* _Instructions to follow_
Copy out precisely the lines from the start of the data through the line with "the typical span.", and keep pictures out of it.

* _Data block_
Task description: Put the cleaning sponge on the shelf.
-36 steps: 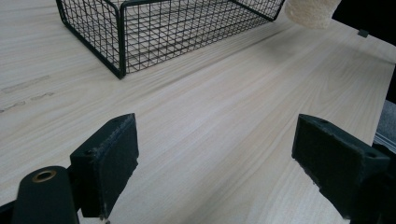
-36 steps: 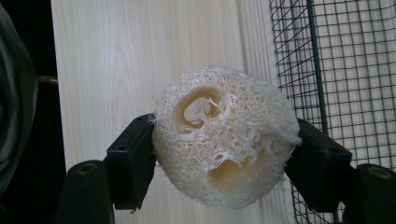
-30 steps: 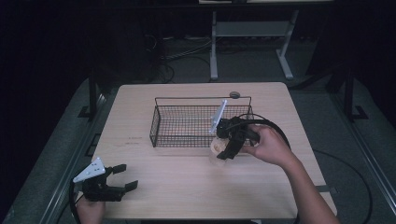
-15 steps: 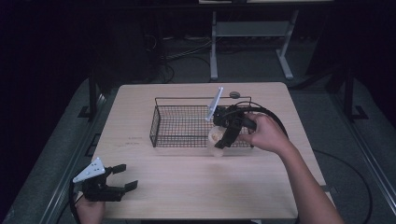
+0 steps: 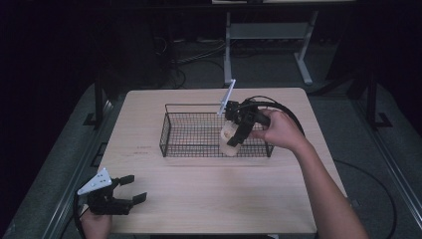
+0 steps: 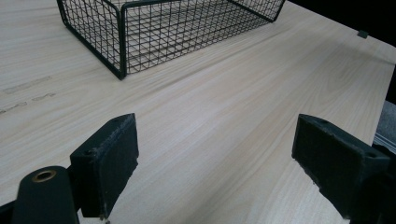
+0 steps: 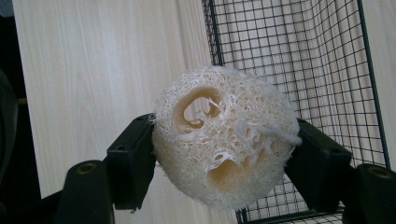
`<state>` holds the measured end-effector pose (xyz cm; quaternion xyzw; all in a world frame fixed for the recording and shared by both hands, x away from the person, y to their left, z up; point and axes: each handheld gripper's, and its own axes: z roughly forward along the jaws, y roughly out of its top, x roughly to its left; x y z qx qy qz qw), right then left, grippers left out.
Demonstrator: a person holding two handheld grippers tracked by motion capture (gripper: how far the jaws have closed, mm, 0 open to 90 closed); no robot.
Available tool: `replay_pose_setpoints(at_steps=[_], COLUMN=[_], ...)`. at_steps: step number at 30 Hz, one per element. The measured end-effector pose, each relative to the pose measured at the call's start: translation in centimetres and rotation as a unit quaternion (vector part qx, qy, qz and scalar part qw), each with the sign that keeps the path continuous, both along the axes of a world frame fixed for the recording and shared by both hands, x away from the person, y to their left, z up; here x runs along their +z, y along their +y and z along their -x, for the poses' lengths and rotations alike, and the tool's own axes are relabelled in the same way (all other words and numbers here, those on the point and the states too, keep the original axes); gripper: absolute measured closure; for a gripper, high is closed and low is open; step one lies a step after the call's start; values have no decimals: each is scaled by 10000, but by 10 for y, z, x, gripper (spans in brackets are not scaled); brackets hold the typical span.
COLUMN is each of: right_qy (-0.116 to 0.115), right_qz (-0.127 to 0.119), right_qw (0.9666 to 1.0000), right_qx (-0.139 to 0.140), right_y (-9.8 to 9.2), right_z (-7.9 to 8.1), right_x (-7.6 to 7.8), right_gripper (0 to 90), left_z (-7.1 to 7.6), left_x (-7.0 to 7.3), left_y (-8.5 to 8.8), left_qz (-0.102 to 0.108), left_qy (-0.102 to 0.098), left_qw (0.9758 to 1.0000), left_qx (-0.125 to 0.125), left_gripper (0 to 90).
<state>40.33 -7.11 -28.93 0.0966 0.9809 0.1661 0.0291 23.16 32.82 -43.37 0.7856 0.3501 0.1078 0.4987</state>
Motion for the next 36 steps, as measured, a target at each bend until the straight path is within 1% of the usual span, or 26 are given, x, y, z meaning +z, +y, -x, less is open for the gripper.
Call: replay_pose_setpoints(at_steps=[4,6,8,10,11,13,15,19,21,23,26,36], right_qy=[2,16,4,24,-5,11,29,21,55,31,74,144], right_qz=[68,67,64,10,19,53,45,64,34,79,60,80], right_qw=[10000,9999,9999,9999,9999,9999,9998,9997,9997,9995,9993,9985], right_qx=[-52,-75,-104,-108,-112,-164,-196,-234,-254,-291,-373,-530], right_y=[0,1,2,2,2,2,2,2,1,1,0,-1], right_z=[-4,-10,-11,-15,-17,-22,-23,-30,-34,-37,-44,-59], right_x=[1,3,4,5,4,5,5,7,7,7,5,-4], right_gripper=[300,301,301,301,301,301,301,301,301,301,301,301], left_z=[0,0,0,0,0,0,0,0,0,0,0,0], left_x=[0,0,0,0,0,0,0,0,0,0,0,0], left_y=[0,0,0,0,0,0,1,0,0,-1,-1,-1], left_qz=[9,15,17,16,19,30,36,31,17,6,-2,7], left_qy=[3,3,5,4,0,11,6,15,4,-4,-5,-9], left_qw=[10000,10000,10000,10000,10000,10000,10000,10000,10000,10000,10000,10000], left_qx=[2,0,2,0,0,9,8,0,-11,-17,-18,-15], left_gripper=[134,134,134,134,134,134,134,134,134,134,134,134])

* _Task response_
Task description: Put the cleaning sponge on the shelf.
-36 steps: 
-36 steps: 
-30 steps: 
-15 steps: 
+0 steps: 
+0 steps: 
+0 steps: 
`<state>` holds the measured end-effector pose (xyz cm; quaternion xyzw; all in a world frame fixed for the recording and shared by both hands, x away from the person, y to their left, z up; point and axes: each handheld gripper's, and its own axes: z roughly forward along the jaws, y roughly out of its top, x roughly to its left; x y z qx qy qz qw), right then left, grippers left out.
Demonstrator: a person holding two handheld grippers tracked by motion capture (gripper: how far the jaws have closed, mm, 0 open to 90 closed); no robot.
Available tool: `replay_pose_setpoints(at_steps=[_], COLUMN=[_], ...)`. at_steps: step number at 30 Hz, one per element. The measured end-effector pose, each relative to the pose measured at the call's start: translation in centimetres and rotation as a unit quaternion (vector part qx, qy, qz and scalar part qw), each with the sign that keeps the path continuous, both along the axes of a world frame fixed for the recording and shared by both hands, x away from the person, y to their left, z up; here x runs along their +z, y along their +y and z along their -x, for the poses' lengths and rotations alike, and the tool's own axes are relabelled in the same way (all other words and numbers here, those on the point and the states too, keep the original axes); gripper: absolute measured closure; for a gripper, high is closed and low is open; step one lies a step after the call's start; values have no decimals: each is scaled by 10000, but by 10 for y, z, x, gripper (spans in brackets are not scaled); brackets hold the typical span.

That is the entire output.